### EXTRACTED MATERIAL
************

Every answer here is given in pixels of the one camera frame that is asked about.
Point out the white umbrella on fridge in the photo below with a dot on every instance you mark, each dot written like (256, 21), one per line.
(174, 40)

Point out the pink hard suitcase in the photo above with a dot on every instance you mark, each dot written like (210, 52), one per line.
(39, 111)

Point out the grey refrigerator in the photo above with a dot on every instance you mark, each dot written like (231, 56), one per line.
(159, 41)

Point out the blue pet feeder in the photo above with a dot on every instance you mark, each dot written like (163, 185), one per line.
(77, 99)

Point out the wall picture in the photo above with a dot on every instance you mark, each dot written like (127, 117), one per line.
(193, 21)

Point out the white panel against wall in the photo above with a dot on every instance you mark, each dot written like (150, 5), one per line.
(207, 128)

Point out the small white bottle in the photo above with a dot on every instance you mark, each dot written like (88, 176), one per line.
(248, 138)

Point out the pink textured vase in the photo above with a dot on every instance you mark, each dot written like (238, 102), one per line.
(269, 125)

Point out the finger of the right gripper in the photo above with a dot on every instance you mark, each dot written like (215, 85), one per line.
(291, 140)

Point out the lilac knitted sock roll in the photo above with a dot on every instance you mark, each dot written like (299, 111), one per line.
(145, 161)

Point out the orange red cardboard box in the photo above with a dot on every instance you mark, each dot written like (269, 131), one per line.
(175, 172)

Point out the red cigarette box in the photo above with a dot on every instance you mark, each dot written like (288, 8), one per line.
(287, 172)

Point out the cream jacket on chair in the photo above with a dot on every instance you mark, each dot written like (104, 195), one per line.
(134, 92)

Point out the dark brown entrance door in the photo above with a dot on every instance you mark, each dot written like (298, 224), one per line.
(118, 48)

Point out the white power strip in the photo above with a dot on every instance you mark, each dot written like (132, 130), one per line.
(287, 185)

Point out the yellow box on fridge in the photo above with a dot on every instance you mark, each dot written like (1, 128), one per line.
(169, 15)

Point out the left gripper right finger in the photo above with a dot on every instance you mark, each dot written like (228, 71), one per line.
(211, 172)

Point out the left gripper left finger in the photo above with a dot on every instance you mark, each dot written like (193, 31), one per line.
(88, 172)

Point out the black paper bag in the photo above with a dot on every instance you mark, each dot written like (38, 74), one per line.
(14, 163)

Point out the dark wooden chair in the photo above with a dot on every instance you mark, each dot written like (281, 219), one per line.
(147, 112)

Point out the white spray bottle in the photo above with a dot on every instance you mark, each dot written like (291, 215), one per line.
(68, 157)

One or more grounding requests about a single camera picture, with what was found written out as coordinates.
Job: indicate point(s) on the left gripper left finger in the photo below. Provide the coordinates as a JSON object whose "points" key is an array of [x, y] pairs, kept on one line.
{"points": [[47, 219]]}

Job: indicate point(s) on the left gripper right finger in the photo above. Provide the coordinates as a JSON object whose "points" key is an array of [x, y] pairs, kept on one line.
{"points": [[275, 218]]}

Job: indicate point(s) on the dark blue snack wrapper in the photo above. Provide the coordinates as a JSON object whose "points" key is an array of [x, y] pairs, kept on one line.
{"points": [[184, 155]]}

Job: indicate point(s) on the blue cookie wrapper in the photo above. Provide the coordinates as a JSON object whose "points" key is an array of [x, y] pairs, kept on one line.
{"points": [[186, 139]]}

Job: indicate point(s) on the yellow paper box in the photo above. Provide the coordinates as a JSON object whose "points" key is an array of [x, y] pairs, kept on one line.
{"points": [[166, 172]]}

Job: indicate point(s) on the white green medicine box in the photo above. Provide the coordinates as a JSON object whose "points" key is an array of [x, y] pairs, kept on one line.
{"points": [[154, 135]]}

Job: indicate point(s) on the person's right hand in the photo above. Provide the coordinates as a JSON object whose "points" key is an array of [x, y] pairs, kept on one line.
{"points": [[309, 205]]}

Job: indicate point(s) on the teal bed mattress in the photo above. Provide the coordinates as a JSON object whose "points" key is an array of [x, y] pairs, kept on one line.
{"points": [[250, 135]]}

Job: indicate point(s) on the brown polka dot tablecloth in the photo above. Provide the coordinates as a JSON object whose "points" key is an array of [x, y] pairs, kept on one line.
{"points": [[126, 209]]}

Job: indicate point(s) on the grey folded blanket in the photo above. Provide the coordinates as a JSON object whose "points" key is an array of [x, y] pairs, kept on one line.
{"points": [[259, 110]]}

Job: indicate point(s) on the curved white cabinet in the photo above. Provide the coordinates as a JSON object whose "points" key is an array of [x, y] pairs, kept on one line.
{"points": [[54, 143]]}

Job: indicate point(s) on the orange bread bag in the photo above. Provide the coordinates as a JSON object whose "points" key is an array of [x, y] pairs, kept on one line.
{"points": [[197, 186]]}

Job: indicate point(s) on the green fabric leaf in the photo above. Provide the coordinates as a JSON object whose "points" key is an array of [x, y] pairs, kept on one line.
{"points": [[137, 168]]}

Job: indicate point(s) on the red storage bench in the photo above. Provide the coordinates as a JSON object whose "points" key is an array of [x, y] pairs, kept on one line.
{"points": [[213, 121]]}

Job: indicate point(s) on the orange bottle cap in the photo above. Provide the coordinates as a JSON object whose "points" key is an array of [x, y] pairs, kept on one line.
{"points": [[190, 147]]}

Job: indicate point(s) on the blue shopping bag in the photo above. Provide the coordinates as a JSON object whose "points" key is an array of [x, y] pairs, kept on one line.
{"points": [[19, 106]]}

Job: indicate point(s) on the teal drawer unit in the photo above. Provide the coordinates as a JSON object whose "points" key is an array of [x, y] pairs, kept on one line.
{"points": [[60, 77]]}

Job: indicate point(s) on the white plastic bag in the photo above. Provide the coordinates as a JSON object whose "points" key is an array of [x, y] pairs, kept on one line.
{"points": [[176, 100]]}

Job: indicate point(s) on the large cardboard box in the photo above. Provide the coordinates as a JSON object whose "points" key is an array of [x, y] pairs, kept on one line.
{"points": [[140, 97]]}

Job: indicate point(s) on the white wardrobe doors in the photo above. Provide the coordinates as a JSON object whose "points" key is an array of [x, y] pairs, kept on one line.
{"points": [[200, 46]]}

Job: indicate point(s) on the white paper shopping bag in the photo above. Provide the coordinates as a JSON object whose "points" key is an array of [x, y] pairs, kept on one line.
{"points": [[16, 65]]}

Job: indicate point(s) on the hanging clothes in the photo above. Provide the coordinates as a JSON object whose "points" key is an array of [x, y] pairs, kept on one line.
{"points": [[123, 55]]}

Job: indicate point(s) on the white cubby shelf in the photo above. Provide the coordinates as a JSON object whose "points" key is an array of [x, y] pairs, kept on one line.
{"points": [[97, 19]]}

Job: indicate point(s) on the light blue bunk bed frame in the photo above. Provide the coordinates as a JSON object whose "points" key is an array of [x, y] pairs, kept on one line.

************

### PROBLEM DESCRIPTION
Please copy all of the data above exactly.

### ANSWER SPACE
Every answer here is given in pixels of the one camera frame that is asked about.
Point out the white umbrella on fridge in the photo below with a dot on every instance you mark, each dot written like (256, 21), one per line.
(174, 40)

Point out the pink hard suitcase in the photo above with a dot on every instance you mark, each dot written like (210, 52), one per line.
(39, 111)

Point out the grey refrigerator in the photo above with a dot on every instance you mark, each dot written like (231, 56), one per line.
(159, 41)

Point out the blue pet feeder in the photo above with a dot on every instance you mark, each dot written like (163, 185), one per line.
(77, 99)

Point out the wall picture in the photo above with a dot on every instance you mark, each dot written like (127, 117), one per line.
(193, 21)

Point out the white panel against wall in the photo above with a dot on every instance you mark, each dot written like (150, 5), one per line.
(207, 128)

Point out the small white bottle in the photo above with a dot on every instance you mark, each dot written like (88, 176), one per line.
(248, 138)

Point out the pink textured vase in the photo above with a dot on every instance you mark, each dot written like (238, 102), one per line.
(269, 125)

Point out the finger of the right gripper in the photo above with a dot on every instance you mark, each dot written like (215, 85), one per line.
(291, 140)

Point out the lilac knitted sock roll in the photo above with a dot on every instance you mark, each dot written like (299, 111), one per line.
(145, 161)

Point out the orange red cardboard box in the photo above with a dot on every instance you mark, each dot written like (269, 131), one per line.
(175, 172)

Point out the red cigarette box in the photo above with a dot on every instance you mark, each dot written like (288, 8), one per line.
(287, 172)

Point out the cream jacket on chair in the photo above with a dot on every instance you mark, each dot written like (104, 195), one per line.
(134, 92)

Point out the dark brown entrance door in the photo above with a dot on every instance you mark, each dot written like (298, 224), one per line.
(118, 48)

Point out the white power strip in the photo above with a dot on every instance you mark, each dot written like (132, 130), one per line.
(287, 185)

Point out the yellow box on fridge in the photo above with a dot on every instance you mark, each dot written like (1, 128), one per line.
(169, 15)

Point out the left gripper right finger in the photo above with a dot on every instance you mark, each dot written like (228, 71), one per line.
(211, 172)

Point out the left gripper left finger in the photo above with a dot on every instance you mark, each dot written like (193, 31), one per line.
(88, 172)

Point out the black paper bag in the photo above with a dot on every instance you mark, each dot written like (38, 74), one per line.
(14, 163)

Point out the dark wooden chair in the photo above with a dot on every instance you mark, each dot written like (281, 219), one per line.
(147, 112)

Point out the white spray bottle in the photo above with a dot on every instance you mark, each dot written like (291, 215), one per line.
(68, 157)

One or more grounding requests about a single camera picture, with what was found written out as coordinates.
Job: indicate point(s) on the left gripper left finger in the photo below. Provide the coordinates as a JSON object whose "points" key is an array of [x, y] pairs, kept on one line.
{"points": [[47, 219]]}

Job: indicate point(s) on the left gripper right finger in the photo above. Provide the coordinates as a JSON object whose "points" key is an array of [x, y] pairs, kept on one line.
{"points": [[275, 218]]}

Job: indicate point(s) on the dark blue snack wrapper in the photo above. Provide the coordinates as a JSON object whose "points" key is an array of [x, y] pairs, kept on one line.
{"points": [[184, 155]]}

Job: indicate point(s) on the blue cookie wrapper in the photo above. Provide the coordinates as a JSON object whose "points" key is an array of [x, y] pairs, kept on one line.
{"points": [[186, 139]]}

Job: indicate point(s) on the yellow paper box in the photo above. Provide the coordinates as a JSON object whose "points" key is an array of [x, y] pairs, kept on one line.
{"points": [[166, 172]]}

Job: indicate point(s) on the white green medicine box in the photo above. Provide the coordinates as a JSON object whose "points" key is an array of [x, y] pairs, kept on one line.
{"points": [[154, 135]]}

Job: indicate point(s) on the person's right hand in the photo above. Provide the coordinates as a JSON object whose "points" key is an array of [x, y] pairs, kept on one line.
{"points": [[309, 205]]}

Job: indicate point(s) on the teal bed mattress in the photo above. Provide the coordinates as a JSON object whose "points" key is an array of [x, y] pairs, kept on one line.
{"points": [[250, 135]]}

Job: indicate point(s) on the brown polka dot tablecloth in the photo above. Provide the coordinates as a JSON object whose "points" key is an array of [x, y] pairs, kept on one line.
{"points": [[126, 209]]}

Job: indicate point(s) on the grey folded blanket in the photo above. Provide the coordinates as a JSON object whose "points" key is an array of [x, y] pairs, kept on one line.
{"points": [[259, 110]]}

Job: indicate point(s) on the curved white cabinet in the photo above. Provide the coordinates as a JSON object whose "points" key is an array of [x, y] pairs, kept on one line.
{"points": [[54, 143]]}

Job: indicate point(s) on the orange bread bag in the photo above. Provide the coordinates as a JSON object whose "points" key is an array of [x, y] pairs, kept on one line.
{"points": [[197, 186]]}

Job: indicate point(s) on the green fabric leaf in the photo above. Provide the coordinates as a JSON object whose "points" key is an array of [x, y] pairs, kept on one line.
{"points": [[137, 168]]}

Job: indicate point(s) on the red storage bench in the photo above. Provide the coordinates as a JSON object whose "points" key is an array of [x, y] pairs, kept on one line.
{"points": [[213, 121]]}

Job: indicate point(s) on the orange bottle cap in the photo above. Provide the coordinates as a JSON object whose "points" key is an array of [x, y] pairs, kept on one line.
{"points": [[190, 147]]}

Job: indicate point(s) on the blue shopping bag in the photo above. Provide the coordinates as a JSON object whose "points" key is an array of [x, y] pairs, kept on one line.
{"points": [[19, 106]]}

Job: indicate point(s) on the teal drawer unit in the photo above. Provide the coordinates as a JSON object whose "points" key is an array of [x, y] pairs, kept on one line.
{"points": [[60, 77]]}

Job: indicate point(s) on the white plastic bag in the photo above. Provide the coordinates as a JSON object whose "points" key is an array of [x, y] pairs, kept on one line.
{"points": [[176, 100]]}

Job: indicate point(s) on the large cardboard box in the photo above. Provide the coordinates as a JSON object whose "points" key is an array of [x, y] pairs, kept on one line.
{"points": [[140, 97]]}

Job: indicate point(s) on the white wardrobe doors in the photo above. Provide the coordinates as a JSON object whose "points" key is an array of [x, y] pairs, kept on one line.
{"points": [[200, 46]]}

Job: indicate point(s) on the white paper shopping bag in the photo above. Provide the coordinates as a JSON object whose "points" key is an array of [x, y] pairs, kept on one line.
{"points": [[16, 65]]}

Job: indicate point(s) on the hanging clothes in the photo above. Provide the coordinates as a JSON object whose "points" key is an array of [x, y] pairs, kept on one line.
{"points": [[123, 55]]}

Job: indicate point(s) on the white cubby shelf in the photo above. Provide the coordinates as a JSON object whose "points" key is an array of [x, y] pairs, kept on one line.
{"points": [[97, 19]]}

Job: indicate point(s) on the light blue bunk bed frame in the photo above. Provide the coordinates as a JSON object whose "points" key is an array of [x, y] pairs, kept on one line.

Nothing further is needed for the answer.